Embodied Scene Understanding for Vision Language Models via MetaVQA

TL,DR:

general-purpose VLM as embodied agent

Design Choice

Multiple-Choice with Set-of-Marks (SoM) To effectively communicate with general-purpose vision-language models (VLMs) in visual question answering (VQA) tasks, we draw an analogy to students taking standardized tests, where clear and intuitive instructions ensure fair evaluation. Existing works rely on heterogeneous conventions, like associating pixel coordinates with image regions or using continuous versus discretized spatial information. These conventions, however, are rare in pre-training corpora dominated by human-created Internet data, making it difficult to distinguish whether poor zero-shot performance arises from a lack of scene understanding or unfamiliarity with these conventions.

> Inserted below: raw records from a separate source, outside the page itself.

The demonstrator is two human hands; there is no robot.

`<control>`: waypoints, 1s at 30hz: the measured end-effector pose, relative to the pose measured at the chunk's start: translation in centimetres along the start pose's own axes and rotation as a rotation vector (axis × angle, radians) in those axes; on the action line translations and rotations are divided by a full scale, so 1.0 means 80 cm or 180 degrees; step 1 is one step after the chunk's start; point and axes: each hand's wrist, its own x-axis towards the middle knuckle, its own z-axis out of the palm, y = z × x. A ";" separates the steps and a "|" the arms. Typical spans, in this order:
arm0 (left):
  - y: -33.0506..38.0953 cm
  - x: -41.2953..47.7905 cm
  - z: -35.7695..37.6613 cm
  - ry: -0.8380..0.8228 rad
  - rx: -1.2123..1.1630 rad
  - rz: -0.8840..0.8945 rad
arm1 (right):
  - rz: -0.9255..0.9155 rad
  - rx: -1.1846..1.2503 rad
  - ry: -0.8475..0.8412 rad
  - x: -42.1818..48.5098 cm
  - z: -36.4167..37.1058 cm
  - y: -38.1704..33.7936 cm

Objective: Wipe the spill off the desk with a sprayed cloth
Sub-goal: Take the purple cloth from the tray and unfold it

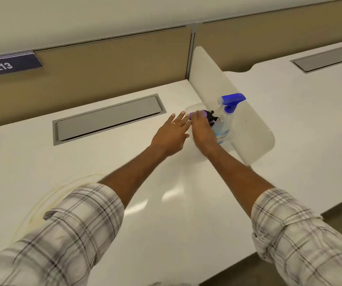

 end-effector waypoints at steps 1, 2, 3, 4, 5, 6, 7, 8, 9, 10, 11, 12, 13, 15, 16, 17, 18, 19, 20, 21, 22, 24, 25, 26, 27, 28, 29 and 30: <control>-0.002 0.011 0.002 -0.0030 0.0052 0.0037 | 0.0024 -0.0098 -0.0044 0.012 0.006 0.007; -0.007 0.020 0.002 -0.0027 -0.0025 0.0018 | 0.0019 -0.0395 0.0019 0.022 0.012 0.010; -0.011 0.029 0.007 -0.0046 -0.0047 -0.0013 | 0.0086 -0.0513 0.0059 0.032 0.018 0.016; -0.014 0.037 0.008 -0.0050 -0.0091 -0.0005 | -0.0073 -0.0813 -0.0014 0.039 0.019 0.013; -0.016 0.046 0.012 -0.0084 -0.0129 -0.0027 | -0.0044 -0.1075 -0.0157 0.050 0.017 0.013; -0.018 0.053 0.016 -0.0119 -0.0178 -0.0025 | 0.0005 -0.1279 -0.0216 0.060 0.017 0.019; -0.020 0.060 0.020 -0.0153 -0.0222 -0.0024 | -0.0008 -0.1476 -0.0252 0.068 0.019 0.024; -0.022 0.066 0.022 -0.0187 -0.0253 -0.0044 | 0.0082 -0.1511 -0.0222 0.074 0.017 0.025; -0.024 0.072 0.026 -0.0222 -0.0308 -0.0051 | 0.0133 -0.1618 -0.0208 0.080 0.016 0.025; -0.025 0.076 0.030 -0.0239 -0.0370 -0.0073 | 0.0059 -0.1884 -0.0192 0.083 0.018 0.027; -0.027 0.080 0.033 -0.0257 -0.0437 -0.0108 | 0.0035 -0.2093 -0.0209 0.083 0.019 0.023; -0.027 0.083 0.036 -0.0269 -0.0510 -0.0158 | 0.0112 -0.2180 -0.0236 0.084 0.021 0.020; -0.029 0.085 0.039 -0.0274 -0.0568 -0.0209 | 0.0203 -0.2222 -0.0221 0.086 0.021 0.017; -0.031 0.087 0.044 -0.0265 -0.0668 -0.0281 | 0.0279 -0.2281 -0.0104 0.087 0.019 0.011; -0.031 0.088 0.045 -0.0246 -0.0695 -0.0299 | 0.0312 -0.2259 -0.0012 0.088 0.018 0.009; -0.032 0.088 0.047 -0.0225 -0.0709 -0.0288 | 0.0311 -0.2324 0.0052 0.089 0.016 0.007; -0.033 0.088 0.048 -0.0185 -0.0759 -0.0272 | 0.0296 -0.2394 0.0086 0.091 0.014 0.004; -0.032 0.087 0.049 -0.0132 -0.0817 -0.0271 | 0.0320 -0.2473 0.0118 0.092 0.011 0.002; -0.031 0.086 0.049 -0.0082 -0.0880 -0.0283 | 0.0273 -0.2538 0.0205 0.093 0.009 0.001; -0.030 0.085 0.048 -0.0049 -0.0933 -0.0296 | 0.0266 -0.2557 0.0269 0.093 0.006 -0.002; -0.029 0.083 0.048 -0.0030 -0.0969 -0.0304 | 0.0269 -0.2599 0.0321 0.093 0.004 -0.003; -0.025 0.081 0.049 -0.0047 -0.1043 -0.0332 | 0.0240 -0.2795 0.0493 0.089 -0.004 -0.005; -0.022 0.080 0.049 -0.0066 -0.1093 -0.0359 | 0.0244 -0.2870 0.0534 0.087 -0.009 -0.007; -0.020 0.081 0.049 -0.0088 -0.1158 -0.0394 | 0.0267 -0.2900 0.0577 0.086 -0.013 -0.009; -0.017 0.081 0.049 -0.0087 -0.1246 -0.0456 | 0.0279 -0.2891 0.0629 0.084 -0.016 -0.011; -0.013 0.081 0.049 -0.0067 -0.1365 -0.0528 | 0.0276 -0.2844 0.0699 0.083 -0.019 -0.013; -0.008 0.081 0.047 -0.0007 -0.1526 -0.0596 | 0.0278 -0.2775 0.0758 0.082 -0.022 -0.015; -0.003 0.081 0.043 0.0063 -0.1728 -0.0662 | 0.0276 -0.2685 0.0809 0.080 -0.024 -0.018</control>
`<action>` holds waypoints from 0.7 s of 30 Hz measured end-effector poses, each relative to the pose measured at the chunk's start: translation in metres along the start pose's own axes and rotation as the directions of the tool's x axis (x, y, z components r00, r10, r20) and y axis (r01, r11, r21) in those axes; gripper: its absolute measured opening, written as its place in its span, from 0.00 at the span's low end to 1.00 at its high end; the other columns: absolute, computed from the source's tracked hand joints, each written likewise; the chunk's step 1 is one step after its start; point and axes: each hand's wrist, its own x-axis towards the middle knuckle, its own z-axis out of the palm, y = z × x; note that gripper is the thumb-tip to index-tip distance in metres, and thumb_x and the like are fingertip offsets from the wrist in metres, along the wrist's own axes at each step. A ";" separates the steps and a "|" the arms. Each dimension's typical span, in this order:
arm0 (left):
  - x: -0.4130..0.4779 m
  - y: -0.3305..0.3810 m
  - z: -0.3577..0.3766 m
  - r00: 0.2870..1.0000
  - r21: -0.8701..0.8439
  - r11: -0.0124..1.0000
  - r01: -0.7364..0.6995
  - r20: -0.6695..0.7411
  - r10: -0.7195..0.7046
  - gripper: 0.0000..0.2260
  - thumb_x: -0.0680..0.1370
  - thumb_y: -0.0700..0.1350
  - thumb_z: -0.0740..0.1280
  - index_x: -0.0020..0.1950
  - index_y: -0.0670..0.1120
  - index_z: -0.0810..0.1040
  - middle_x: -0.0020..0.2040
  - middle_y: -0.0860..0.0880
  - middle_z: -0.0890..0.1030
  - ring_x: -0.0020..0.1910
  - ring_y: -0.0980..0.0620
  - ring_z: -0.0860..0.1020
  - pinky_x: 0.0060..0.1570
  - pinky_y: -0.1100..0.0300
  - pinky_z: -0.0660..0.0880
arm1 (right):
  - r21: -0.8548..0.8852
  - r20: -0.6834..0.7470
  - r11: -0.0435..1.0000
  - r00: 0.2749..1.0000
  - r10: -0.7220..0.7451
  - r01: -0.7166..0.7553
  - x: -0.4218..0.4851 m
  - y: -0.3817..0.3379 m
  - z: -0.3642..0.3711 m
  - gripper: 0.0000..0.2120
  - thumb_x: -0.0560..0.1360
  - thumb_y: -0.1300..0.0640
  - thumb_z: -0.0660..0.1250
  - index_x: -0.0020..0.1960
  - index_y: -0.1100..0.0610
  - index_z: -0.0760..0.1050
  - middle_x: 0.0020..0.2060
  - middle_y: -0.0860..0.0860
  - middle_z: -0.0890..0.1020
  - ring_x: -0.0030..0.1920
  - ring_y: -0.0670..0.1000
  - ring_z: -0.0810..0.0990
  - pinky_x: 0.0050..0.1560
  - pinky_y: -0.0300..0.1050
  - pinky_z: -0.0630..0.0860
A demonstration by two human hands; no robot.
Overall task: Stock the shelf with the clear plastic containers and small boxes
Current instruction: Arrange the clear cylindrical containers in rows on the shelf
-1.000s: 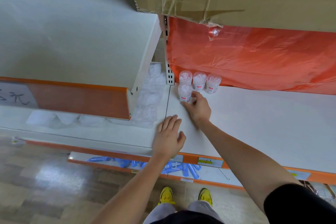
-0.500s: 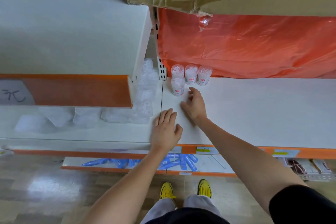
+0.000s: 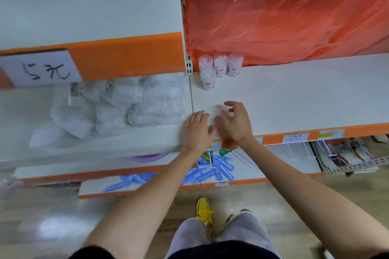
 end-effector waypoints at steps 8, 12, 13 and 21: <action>-0.053 -0.034 -0.047 0.987 0.016 1.000 -0.026 -0.159 0.028 0.13 0.77 0.47 0.65 0.59 0.43 0.79 0.57 0.47 0.80 0.58 0.47 0.76 0.61 0.55 0.68 | 0.006 0.048 0.991 0.990 -0.133 0.133 -0.015 -0.047 0.013 0.17 0.77 0.61 0.65 0.66 0.58 0.73 0.62 0.55 0.75 0.57 0.53 0.77 0.56 0.43 0.72; -0.087 -0.063 -0.075 0.975 0.091 0.995 0.028 -0.224 -0.006 0.17 0.75 0.53 0.59 0.53 0.44 0.80 0.51 0.48 0.82 0.53 0.47 0.77 0.56 0.54 0.69 | 0.067 0.084 0.985 0.982 -0.166 0.161 -0.030 -0.074 0.030 0.16 0.77 0.61 0.65 0.65 0.58 0.73 0.62 0.54 0.75 0.56 0.51 0.77 0.53 0.40 0.70; -0.095 -0.070 -0.082 0.964 0.108 0.993 0.041 -0.265 -0.011 0.18 0.75 0.53 0.58 0.52 0.44 0.80 0.50 0.48 0.82 0.52 0.46 0.78 0.55 0.56 0.68 | 0.094 0.090 0.982 0.981 -0.171 0.163 -0.034 -0.081 0.036 0.16 0.77 0.61 0.65 0.65 0.58 0.73 0.62 0.54 0.75 0.56 0.51 0.77 0.52 0.38 0.69; -0.120 -0.124 -0.147 0.887 0.098 0.973 0.211 -0.437 -0.148 0.11 0.75 0.47 0.64 0.52 0.43 0.81 0.50 0.45 0.82 0.52 0.42 0.78 0.55 0.52 0.69 | 0.159 0.129 0.962 0.961 -0.243 0.222 -0.054 -0.132 0.059 0.15 0.77 0.60 0.65 0.63 0.57 0.75 0.62 0.54 0.75 0.56 0.51 0.77 0.52 0.38 0.70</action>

To address these challenges, we adopt the SoM prompting technique, which enhances visual grounding and provides unambiguous, labeled references. By formulating questions in a multiple-choice format with discretized spatial and dynamic information, we ensure fair, intuitive, and zero-shot evaluations. Our benchmark includes 30 question types that comprehensively assess spatial reasoning and embodied understanding through diverse real-world and simulated scenarios, validated further via closed-loop driving simulations.

Dataset Compositions

Left: Distribution of the question types. Right: Example for each question supertype.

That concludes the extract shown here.